The journey to fairness isn't about perfecting our internal judgment; it's about acknowledging its inherent flaws and building systems that bypass them. It's about understanding that our quest for personal, subjective fairness is often just a sophisticated way to justify our existing preferences. The challenge isn't to be a perfect manager, but to be a wise one, one who knows when to step back and let impartial systems guide the way.
Success Rate
Success Rate
It's easy to dismiss these points as overly academic or impractical. "I know my team," you might say. "I know what they're good at, what they need." And you probably do, to a degree. But this intimate knowledge, while valuable for mentorship and individual development, becomes a liability when it dictates the distribution of resources, opportunities, and burdens. It creates a subtle, self-fulfilling prophecy where certain individuals are perpetually rewarded with advancement and others with administrative quicksand.
Let's circle back to the core frustration: how to assign the crappy tasks without everyone hating me. The answer isn't to become a master manipulator of perception, but to remove your hand from the scale. To say, "This isn't my choice, it's the system's choice." This simple act of outsourcing impartiality does more than just prevent animosity; it builds a bedrock of trust that subjective decisions can never achieve. When a task is assigned via a genuinely unbiased method, like using a spinnerwheel ai, the underlying message is clear: everyone is equally capable, and everyone has an equal shot. It removes the manager from the uncomfortable position of playing God and places the responsibility squarely on a neutral process. This isn't a weakness; it's a profound strength, creating transparency and accountability that your 'gut feeling' simply cannot provide.
The elegance of such a solution lies in its simplicity. It doesn't require endless diversity training sessions to rewire deeply ingrained cognitive patterns, though those certainly have their place. It bypasses the problem directly, offering a clean, undeniable method for task distribution that fosters genuine equity. It's about creating a workplace where competence is celebrated, not burdened; where ambition is fueled, not quietly stifled by a thousand small, 'fair' decisions.
It is a crucial realization that our pursuit of fairness, when left to human intuition alone, often devolves into disguised favoritism.
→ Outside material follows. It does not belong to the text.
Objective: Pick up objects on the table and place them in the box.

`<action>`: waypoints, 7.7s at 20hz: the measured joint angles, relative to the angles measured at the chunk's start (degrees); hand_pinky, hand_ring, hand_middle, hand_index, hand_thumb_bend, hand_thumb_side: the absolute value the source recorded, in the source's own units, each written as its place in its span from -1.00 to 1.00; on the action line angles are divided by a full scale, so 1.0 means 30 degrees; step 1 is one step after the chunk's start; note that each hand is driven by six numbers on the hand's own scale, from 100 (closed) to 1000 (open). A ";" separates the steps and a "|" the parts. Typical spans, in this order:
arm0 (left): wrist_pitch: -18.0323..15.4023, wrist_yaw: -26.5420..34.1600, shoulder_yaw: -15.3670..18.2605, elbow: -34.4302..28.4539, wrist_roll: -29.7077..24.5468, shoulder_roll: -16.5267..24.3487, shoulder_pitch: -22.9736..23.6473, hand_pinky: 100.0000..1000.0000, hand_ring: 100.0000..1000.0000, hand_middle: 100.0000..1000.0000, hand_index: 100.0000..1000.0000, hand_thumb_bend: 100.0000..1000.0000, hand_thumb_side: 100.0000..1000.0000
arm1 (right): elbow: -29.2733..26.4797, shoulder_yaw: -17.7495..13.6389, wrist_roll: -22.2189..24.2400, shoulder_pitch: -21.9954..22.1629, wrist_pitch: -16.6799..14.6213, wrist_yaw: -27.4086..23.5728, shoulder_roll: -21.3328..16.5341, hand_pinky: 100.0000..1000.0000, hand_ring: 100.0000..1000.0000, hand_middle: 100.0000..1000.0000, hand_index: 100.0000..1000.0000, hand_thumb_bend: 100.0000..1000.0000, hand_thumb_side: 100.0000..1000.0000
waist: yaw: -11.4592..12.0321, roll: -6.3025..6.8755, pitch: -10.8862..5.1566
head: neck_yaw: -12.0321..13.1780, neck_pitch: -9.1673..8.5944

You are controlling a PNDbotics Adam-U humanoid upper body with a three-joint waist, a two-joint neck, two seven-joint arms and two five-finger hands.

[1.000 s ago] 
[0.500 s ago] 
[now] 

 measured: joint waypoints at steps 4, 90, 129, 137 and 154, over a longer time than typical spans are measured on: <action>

We rationalize, we justify, we try to balance, but the underlying biases subtly tilt the playing field. The manager who gives Mark the conference and Priya the training isn't a villain; she's just a human operating on imperfect data and ingrained psychological shortcuts. The shift comes not from striving for an unattainable internal purity of thought, but from embracing external tools that offer objective, verifiable fairness. It's about understanding that sometimes, the most profoundly human thing we can do is to trust something entirely non-human to make the difficult decisions for us. Because when the stakes are career progression and employee morale, leaving it to chance - genuine, randomized chance - is often the fairest path of all.
Recognize inherent biases.
Implement objective selection.
Build a reliable workplace.
True equity often feels counterintuitive because it challenges our comfort zones and our perceived wisdom.
Objective Tasking
Removed Bias
Career Growth
The challenge isn't to be a perfect manager, but to be a wise one, one who knows when to step back and let impartial systems guide the way.